• Work task: Working from the records below, repeat exactly the lines starting at the line that contains "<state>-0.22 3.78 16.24" and ending at the line that contains "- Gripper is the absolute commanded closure", inclusive.

|---|

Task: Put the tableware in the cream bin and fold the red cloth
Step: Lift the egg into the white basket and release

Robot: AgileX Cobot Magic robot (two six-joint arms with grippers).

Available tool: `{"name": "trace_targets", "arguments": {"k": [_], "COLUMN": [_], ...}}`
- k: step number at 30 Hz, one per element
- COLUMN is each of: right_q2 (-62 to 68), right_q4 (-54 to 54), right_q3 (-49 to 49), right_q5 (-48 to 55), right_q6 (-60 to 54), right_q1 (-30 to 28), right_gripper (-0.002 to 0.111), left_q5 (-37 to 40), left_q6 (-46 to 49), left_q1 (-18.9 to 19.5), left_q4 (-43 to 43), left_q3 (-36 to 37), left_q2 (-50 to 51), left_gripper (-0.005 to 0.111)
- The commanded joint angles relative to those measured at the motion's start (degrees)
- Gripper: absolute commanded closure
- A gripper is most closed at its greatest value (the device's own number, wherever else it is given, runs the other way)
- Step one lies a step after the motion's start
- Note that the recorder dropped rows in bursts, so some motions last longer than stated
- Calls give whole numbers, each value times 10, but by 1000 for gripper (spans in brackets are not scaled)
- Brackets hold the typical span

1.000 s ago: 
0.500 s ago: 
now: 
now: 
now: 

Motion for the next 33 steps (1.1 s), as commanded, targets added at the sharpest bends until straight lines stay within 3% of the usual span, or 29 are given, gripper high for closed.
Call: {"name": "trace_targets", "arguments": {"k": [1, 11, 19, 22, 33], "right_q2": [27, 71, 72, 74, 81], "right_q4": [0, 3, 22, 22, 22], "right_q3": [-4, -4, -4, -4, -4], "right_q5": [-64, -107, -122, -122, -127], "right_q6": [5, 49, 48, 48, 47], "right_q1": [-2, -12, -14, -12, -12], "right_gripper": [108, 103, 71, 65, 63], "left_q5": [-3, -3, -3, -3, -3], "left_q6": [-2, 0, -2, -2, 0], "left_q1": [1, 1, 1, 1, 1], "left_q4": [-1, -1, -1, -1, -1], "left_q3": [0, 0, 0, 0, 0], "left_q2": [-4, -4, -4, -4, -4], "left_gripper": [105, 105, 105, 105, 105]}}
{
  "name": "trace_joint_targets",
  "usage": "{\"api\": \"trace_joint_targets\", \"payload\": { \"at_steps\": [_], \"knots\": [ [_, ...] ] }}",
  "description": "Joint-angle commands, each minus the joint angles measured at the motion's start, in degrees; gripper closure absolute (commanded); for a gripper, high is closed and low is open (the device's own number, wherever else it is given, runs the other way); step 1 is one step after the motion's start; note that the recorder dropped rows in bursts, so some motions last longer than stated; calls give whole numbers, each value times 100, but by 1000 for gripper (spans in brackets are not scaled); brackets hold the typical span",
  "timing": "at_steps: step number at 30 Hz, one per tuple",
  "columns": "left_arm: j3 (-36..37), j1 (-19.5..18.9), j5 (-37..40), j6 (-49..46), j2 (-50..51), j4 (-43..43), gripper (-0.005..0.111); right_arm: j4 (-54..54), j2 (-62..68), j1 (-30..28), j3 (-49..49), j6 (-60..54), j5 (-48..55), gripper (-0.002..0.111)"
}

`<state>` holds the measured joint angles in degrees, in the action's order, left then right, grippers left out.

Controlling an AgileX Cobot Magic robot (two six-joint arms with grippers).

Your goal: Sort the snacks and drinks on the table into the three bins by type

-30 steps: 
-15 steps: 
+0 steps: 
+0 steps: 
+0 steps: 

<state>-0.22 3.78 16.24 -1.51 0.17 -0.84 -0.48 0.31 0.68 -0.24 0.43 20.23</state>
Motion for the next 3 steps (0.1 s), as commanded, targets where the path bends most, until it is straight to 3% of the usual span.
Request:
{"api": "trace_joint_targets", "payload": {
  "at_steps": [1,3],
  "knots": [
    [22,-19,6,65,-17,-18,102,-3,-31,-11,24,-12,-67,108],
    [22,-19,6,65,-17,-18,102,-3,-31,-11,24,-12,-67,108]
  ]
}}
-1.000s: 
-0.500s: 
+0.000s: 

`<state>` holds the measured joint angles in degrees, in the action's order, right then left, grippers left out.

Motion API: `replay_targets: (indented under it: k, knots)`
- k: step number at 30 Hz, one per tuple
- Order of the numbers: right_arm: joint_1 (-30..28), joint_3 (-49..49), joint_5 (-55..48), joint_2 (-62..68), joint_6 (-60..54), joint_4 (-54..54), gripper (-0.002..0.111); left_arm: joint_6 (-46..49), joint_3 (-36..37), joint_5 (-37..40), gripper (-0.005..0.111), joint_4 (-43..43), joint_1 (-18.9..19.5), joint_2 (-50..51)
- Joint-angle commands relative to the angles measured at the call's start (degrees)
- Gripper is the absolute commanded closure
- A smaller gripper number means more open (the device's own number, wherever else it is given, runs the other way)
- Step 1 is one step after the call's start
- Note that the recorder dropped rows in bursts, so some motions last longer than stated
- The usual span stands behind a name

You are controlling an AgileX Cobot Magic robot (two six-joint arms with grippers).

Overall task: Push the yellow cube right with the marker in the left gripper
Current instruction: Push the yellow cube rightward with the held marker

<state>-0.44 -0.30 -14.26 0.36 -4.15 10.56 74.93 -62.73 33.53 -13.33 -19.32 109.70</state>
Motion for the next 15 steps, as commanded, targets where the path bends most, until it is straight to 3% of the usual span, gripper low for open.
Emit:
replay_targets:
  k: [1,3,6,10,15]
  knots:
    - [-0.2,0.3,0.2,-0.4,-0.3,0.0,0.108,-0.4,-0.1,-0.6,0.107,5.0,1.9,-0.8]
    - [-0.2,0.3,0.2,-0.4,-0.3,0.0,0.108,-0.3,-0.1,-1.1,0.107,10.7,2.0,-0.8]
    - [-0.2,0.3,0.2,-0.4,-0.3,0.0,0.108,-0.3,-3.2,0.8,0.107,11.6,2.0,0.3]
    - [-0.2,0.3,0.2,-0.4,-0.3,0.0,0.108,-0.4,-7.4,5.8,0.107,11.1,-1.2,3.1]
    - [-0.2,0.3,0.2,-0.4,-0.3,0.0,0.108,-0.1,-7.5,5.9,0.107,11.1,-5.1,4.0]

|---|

• Written solution:
<state>-0.22 3.78 16.24 -1.51 0.17 -0.84 -0.48 0.31 0.68 -0.24 0.43 20.23</state>
Motion for the next 3 steps (0.1 s), as commanded, targets where the path bends most, until it is straight to 3% of the usual span.
Request:
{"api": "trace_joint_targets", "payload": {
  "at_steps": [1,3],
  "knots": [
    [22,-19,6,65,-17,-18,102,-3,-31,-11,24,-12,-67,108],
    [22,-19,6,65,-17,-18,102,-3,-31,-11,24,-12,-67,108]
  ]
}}
-1.000s: 
-0.500s: 
+0.000s: 

`<state>` holds the measured joint angles in degrees, in the action's order, right then left, grippers left out.

Motion API: `replay_targets: (indented under it: k, knots)`
- k: step number at 30 Hz, one per tuple
- Order of the numbers: right_arm: joint_1 (-30..28), joint_3 (-49..49), joint_5 (-55..48), joint_2 (-62..68), joint_6 (-60..54), joint_4 (-54..54), gripper (-0.002..0.111); left_arm: joint_6 (-46..49), joint_3 (-36..37), joint_5 (-37..40), gripper (-0.005..0.111), joint_4 (-43..43), joint_1 (-18.9..19.5), joint_2 (-50..51)
- Joint-angle commands relative to the angles measured at the call's start (degrees)
- Gripper is the absolute commanded closure

The exercise requires nothing more.